By Stew Robertson
The City of Portland’s housing state of emergency, first declared in October 2015 and recently extended into next year, is set to turn six years old this fall. Over the course of two mayors, we were told the declaration would expedite the building of affordable housing and help alleviate our housing shortage.
By that measure the city has failed. In fact, the city has taken steps to make things worse. One of these steps was 2017’s “inclusionary zoning” ordinance.
Portland’s inclusionary zoning law requires developers of any project over 20 units to set aside at least 10-20% of those units for low-income housing.
The result? The number of permits for new housing units has plummeted from almost 7,400 in 2017 to under 1,800 in 2020. In the same period, the mandate has resulted in the creation of only 237 affordable units in the entire city.
Because the majority of households below the Area Median Income are still renting at market-rate, suppressing these developments under the guise of creating more “affordable” housing is a betrayal of these people. While the 200 or so families who do receive subsidized units will benefit, thousands of families will see their already-high rent continue to skyrocket.
Portland needs to stop with its “affordable housing” fantasy, and instead work toward making housing affordable for everyone. One way to start is by getting out of our own way and stop handcuffing developers who are trying to provide it.

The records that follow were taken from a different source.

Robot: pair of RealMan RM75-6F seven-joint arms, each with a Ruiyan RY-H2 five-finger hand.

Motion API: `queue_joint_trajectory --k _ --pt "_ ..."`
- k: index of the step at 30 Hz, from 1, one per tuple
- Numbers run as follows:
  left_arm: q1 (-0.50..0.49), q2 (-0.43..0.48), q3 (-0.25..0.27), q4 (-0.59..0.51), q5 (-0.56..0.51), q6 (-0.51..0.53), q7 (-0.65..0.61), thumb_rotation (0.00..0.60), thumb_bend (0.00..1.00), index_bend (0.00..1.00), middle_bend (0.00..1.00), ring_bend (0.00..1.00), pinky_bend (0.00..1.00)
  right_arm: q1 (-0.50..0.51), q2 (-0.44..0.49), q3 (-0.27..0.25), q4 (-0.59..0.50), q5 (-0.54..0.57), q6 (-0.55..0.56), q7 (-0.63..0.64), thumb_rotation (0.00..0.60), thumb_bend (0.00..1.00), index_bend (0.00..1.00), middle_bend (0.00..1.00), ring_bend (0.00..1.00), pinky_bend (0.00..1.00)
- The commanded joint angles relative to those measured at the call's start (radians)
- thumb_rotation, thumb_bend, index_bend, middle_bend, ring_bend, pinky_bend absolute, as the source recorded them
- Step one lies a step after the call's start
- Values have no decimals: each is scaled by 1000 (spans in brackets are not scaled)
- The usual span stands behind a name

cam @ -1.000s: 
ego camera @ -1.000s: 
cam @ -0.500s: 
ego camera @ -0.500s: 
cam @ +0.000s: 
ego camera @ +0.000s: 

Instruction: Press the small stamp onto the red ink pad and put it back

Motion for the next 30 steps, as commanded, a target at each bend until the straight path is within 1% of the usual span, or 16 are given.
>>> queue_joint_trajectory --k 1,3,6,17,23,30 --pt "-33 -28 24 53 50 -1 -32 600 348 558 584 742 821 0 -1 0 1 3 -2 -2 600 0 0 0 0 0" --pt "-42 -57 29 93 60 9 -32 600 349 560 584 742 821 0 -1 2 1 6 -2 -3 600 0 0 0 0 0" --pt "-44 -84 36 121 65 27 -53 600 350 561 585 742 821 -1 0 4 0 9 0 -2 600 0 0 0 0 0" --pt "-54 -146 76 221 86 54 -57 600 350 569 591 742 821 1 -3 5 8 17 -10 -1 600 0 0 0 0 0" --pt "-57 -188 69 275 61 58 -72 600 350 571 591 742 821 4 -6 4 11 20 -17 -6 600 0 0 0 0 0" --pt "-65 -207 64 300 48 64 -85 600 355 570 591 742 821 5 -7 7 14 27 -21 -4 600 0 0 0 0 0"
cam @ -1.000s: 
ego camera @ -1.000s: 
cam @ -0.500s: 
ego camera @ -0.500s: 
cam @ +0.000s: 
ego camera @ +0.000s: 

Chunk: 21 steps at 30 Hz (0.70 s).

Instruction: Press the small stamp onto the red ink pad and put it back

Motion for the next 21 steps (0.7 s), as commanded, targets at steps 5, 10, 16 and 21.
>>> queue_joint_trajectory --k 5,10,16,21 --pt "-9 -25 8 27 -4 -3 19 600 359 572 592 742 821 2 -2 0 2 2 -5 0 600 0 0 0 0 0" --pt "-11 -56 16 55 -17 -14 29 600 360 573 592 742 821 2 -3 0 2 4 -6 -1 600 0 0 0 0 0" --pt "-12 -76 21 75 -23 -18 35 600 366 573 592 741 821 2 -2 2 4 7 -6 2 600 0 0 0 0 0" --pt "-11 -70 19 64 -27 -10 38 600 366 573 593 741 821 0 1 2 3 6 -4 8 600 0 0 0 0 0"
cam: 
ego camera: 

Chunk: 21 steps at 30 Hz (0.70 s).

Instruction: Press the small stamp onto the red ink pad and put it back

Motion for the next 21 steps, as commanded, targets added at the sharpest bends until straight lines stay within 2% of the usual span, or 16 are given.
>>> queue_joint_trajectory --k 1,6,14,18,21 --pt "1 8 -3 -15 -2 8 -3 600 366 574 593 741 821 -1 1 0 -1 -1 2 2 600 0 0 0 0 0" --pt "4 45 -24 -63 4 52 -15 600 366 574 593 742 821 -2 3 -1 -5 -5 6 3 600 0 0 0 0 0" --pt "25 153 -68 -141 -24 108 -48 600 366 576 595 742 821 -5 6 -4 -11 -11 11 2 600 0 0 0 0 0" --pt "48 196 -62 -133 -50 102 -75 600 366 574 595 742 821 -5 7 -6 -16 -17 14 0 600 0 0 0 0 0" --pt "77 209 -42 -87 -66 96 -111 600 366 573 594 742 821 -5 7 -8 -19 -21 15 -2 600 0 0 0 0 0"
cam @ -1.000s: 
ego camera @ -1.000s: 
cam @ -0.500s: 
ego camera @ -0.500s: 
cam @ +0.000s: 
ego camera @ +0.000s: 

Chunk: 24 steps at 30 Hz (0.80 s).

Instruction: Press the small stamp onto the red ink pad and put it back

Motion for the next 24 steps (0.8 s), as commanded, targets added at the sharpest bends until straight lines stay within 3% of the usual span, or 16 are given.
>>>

Stew Robertson is a Research Associate at Cascade Policy Institute, Oregon’s free market public policy research organization.
David Jones
What Portland’s “Affordable Housing” geniuses don’t understand (or won’t admit) is that if all the developers built million dollar mansions instead of ticky-tacky boxes they would all sell like hotcakes and the pressure would be relieved on existing housing, magically turning older, once unaffordable, housing more affordable. People are more upwardly mobile than they would like to admit. This process eventually affects the truly low rent units as renters move into better digs.
Portland needs some leaders with the ability to visualize this and realize that the city’s inane policies are self defeating.
Mark George Warner
If we look at the wide array of goods and services that are available to today’s consumers, we see that a major portion of them, including grocery items, clothing, shoes, and electronic gadgets come in various levels of quality that accommodate a wide range of affordability among consumers. Evidently there are plenty of entrepreneurs who have found the provision of not only expensive grades of certain goods for the well-off, but also cheap grades of the same goods for those of lesser means to be profitable ventures.
So why hasn’t this same outcome been achieved with housing? Do most home builders not anticipate the construction of homes for low-income people to be sufficiently profitable, and if so, why not? Are the artificially low mortgage rates resulting from the Fed’s highly inflationary monetary policy, which tend to disproportionately benefit the wealthier classes by especially juicing up the demand for large and luxurious homes, a contributing factor to this situation? And what effect do zoning regulations that restrict the construction of multi-family homes in certain neighborhoods have on the low supply of affordable housing? If solid answers to these questions can be laid down and widely acknowledged, then perhaps a solution to the current affordable housing crisis in Portland and in many other U.S. cities may be at least half-way attainable.